[Start of section]

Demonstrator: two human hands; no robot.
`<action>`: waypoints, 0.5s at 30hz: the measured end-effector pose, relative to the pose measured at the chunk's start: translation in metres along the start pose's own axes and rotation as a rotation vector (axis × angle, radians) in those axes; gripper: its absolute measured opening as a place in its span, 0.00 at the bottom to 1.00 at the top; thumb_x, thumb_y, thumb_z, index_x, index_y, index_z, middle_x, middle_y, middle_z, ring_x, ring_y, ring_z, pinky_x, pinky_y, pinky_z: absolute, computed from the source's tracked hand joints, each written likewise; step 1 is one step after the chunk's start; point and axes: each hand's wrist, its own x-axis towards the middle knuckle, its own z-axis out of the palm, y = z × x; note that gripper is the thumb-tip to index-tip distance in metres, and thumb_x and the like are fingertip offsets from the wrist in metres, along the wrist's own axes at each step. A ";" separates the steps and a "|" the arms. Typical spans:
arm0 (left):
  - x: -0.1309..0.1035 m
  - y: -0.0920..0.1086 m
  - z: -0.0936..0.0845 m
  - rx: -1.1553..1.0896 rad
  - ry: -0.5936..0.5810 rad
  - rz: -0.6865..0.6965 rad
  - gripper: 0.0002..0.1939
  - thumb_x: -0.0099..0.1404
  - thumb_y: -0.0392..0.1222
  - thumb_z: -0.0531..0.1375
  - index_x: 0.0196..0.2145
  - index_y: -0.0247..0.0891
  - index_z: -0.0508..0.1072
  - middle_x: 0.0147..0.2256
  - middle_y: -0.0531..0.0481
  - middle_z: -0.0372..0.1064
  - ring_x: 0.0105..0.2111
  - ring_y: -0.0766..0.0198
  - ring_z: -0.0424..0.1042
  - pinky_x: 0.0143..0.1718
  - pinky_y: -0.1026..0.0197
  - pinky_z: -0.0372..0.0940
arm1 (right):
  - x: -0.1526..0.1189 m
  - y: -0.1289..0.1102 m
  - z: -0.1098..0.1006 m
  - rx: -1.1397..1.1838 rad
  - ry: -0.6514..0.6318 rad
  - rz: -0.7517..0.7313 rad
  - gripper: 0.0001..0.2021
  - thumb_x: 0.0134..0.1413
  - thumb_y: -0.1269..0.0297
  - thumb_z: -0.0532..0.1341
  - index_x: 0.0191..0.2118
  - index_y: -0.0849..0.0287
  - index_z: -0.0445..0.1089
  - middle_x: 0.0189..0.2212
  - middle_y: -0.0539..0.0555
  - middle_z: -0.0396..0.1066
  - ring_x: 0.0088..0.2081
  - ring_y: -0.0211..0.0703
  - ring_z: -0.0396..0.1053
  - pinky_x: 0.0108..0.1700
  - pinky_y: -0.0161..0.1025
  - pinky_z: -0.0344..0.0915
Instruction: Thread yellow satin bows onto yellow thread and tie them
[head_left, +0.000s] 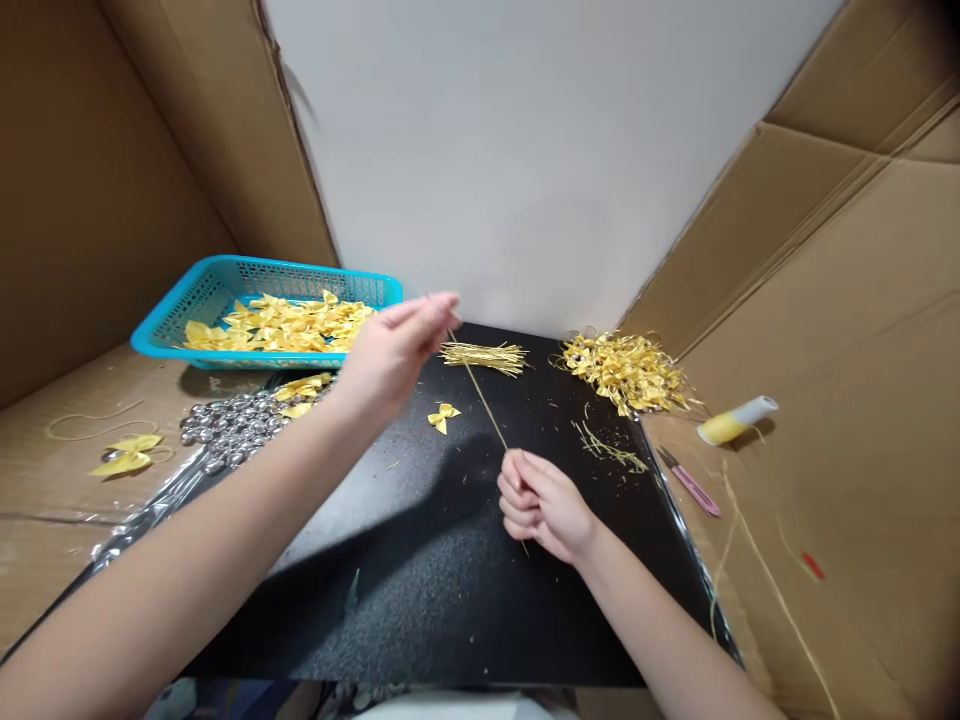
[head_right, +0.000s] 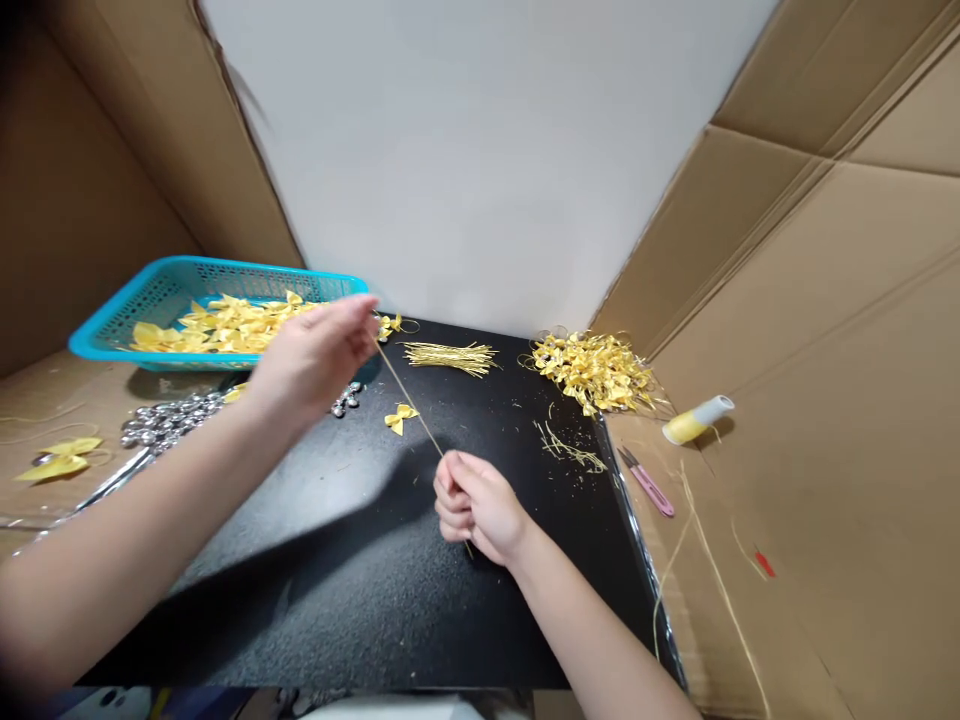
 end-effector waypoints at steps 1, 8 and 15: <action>0.006 0.010 -0.002 -0.024 0.034 0.006 0.10 0.58 0.43 0.67 0.34 0.33 0.78 0.26 0.54 0.72 0.25 0.74 0.65 0.32 0.68 0.59 | -0.009 0.005 -0.003 0.010 0.001 0.033 0.21 0.58 0.47 0.59 0.26 0.57 0.54 0.16 0.39 0.41 0.16 0.27 0.34 0.18 0.28 0.37; 0.025 0.037 -0.022 -0.022 0.103 -0.028 0.07 0.55 0.38 0.69 0.32 0.34 0.76 0.24 0.55 0.69 0.22 0.76 0.61 0.25 0.69 0.57 | -0.059 0.004 -0.043 -0.806 0.267 0.052 0.22 0.59 0.45 0.53 0.23 0.58 0.56 0.18 0.45 0.50 0.19 0.31 0.46 0.23 0.32 0.44; 0.000 0.024 -0.002 0.338 -0.033 0.181 0.08 0.53 0.46 0.70 0.28 0.39 0.81 0.29 0.51 0.75 0.31 0.67 0.71 0.35 0.63 0.65 | -0.064 -0.049 -0.069 -1.582 0.665 -0.172 0.11 0.60 0.60 0.55 0.29 0.57 0.70 0.30 0.54 0.73 0.32 0.45 0.68 0.35 0.40 0.59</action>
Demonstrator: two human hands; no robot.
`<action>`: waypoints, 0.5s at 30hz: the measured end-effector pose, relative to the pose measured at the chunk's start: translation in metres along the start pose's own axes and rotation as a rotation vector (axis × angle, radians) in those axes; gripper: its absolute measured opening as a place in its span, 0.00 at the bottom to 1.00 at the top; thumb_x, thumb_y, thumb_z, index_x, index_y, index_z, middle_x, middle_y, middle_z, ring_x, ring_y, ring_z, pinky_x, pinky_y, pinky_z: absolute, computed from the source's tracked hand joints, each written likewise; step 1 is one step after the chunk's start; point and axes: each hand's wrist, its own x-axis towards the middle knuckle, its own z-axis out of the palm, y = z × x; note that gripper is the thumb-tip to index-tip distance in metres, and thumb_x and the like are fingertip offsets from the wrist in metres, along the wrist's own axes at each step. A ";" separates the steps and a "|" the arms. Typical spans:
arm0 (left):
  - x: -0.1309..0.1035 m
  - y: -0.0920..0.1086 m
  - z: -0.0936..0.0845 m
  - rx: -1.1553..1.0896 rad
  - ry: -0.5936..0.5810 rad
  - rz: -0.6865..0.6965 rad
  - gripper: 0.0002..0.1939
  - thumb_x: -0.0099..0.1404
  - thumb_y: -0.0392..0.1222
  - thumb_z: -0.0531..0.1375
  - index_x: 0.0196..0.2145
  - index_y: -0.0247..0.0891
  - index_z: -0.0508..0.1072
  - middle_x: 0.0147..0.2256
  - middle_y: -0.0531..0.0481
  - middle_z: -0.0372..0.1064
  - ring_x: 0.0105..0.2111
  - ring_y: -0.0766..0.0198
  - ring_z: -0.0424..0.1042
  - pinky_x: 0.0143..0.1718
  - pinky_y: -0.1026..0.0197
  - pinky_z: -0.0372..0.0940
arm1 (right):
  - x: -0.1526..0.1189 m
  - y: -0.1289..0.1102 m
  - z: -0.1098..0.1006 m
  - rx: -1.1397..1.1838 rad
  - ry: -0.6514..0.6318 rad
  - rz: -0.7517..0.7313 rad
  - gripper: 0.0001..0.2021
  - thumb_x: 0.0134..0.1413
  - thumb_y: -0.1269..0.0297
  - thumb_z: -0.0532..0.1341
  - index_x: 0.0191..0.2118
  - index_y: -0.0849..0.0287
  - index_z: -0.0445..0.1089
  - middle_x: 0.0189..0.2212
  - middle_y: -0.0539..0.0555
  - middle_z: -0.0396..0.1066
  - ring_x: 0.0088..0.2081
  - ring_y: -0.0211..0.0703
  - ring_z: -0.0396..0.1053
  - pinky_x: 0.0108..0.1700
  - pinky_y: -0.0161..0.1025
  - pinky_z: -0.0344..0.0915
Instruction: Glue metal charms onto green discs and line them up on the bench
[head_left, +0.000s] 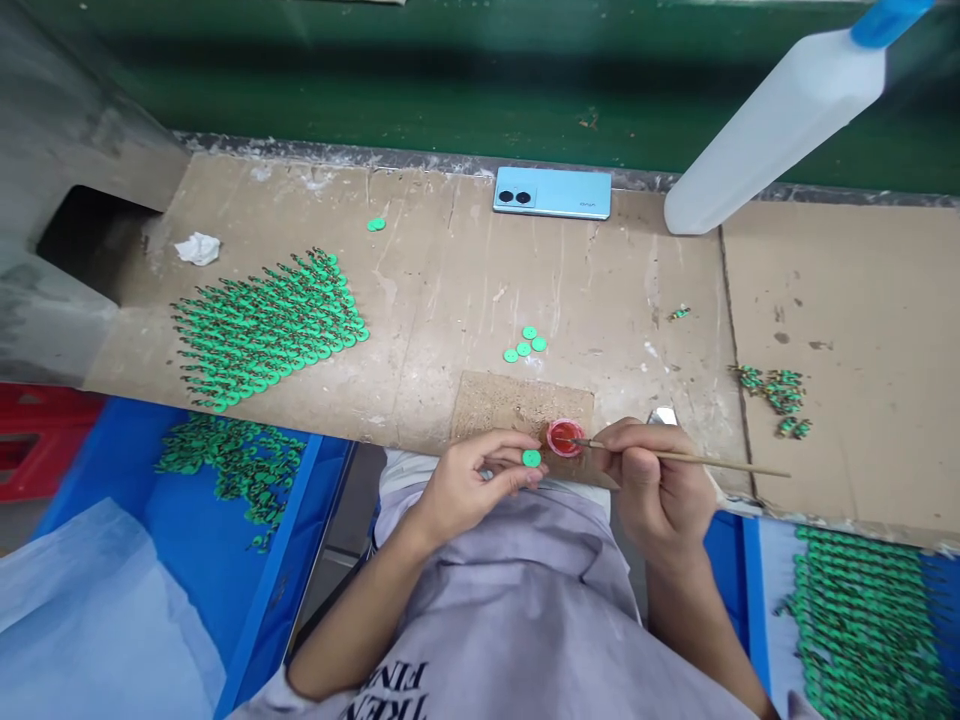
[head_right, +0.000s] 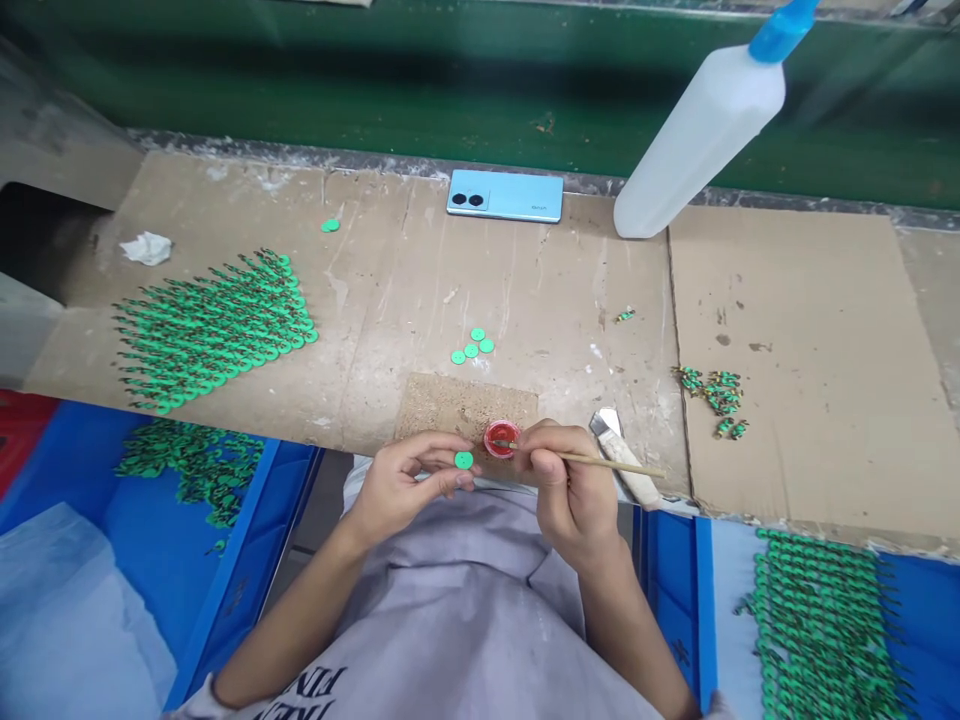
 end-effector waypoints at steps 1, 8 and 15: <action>0.000 0.001 0.000 0.009 -0.003 -0.002 0.13 0.63 0.42 0.70 0.45 0.38 0.81 0.36 0.46 0.85 0.34 0.57 0.85 0.32 0.62 0.79 | -0.001 0.000 0.000 0.028 -0.015 0.006 0.07 0.75 0.62 0.56 0.44 0.54 0.70 0.29 0.51 0.71 0.30 0.43 0.72 0.26 0.37 0.64; 0.001 0.002 -0.002 0.059 -0.019 0.019 0.13 0.63 0.41 0.70 0.46 0.39 0.82 0.38 0.46 0.86 0.37 0.56 0.86 0.36 0.61 0.80 | -0.003 -0.002 0.000 0.079 -0.160 -0.021 0.06 0.76 0.64 0.55 0.46 0.54 0.69 0.30 0.51 0.72 0.31 0.41 0.72 0.30 0.37 0.69; 0.001 0.003 -0.004 0.131 -0.022 0.047 0.14 0.63 0.43 0.70 0.46 0.39 0.83 0.38 0.46 0.86 0.35 0.57 0.85 0.38 0.60 0.80 | -0.001 -0.004 0.004 -0.021 -0.216 -0.093 0.08 0.77 0.63 0.54 0.45 0.54 0.69 0.31 0.52 0.74 0.31 0.43 0.75 0.31 0.39 0.73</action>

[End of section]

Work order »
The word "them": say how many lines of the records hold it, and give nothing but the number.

Answer box »
2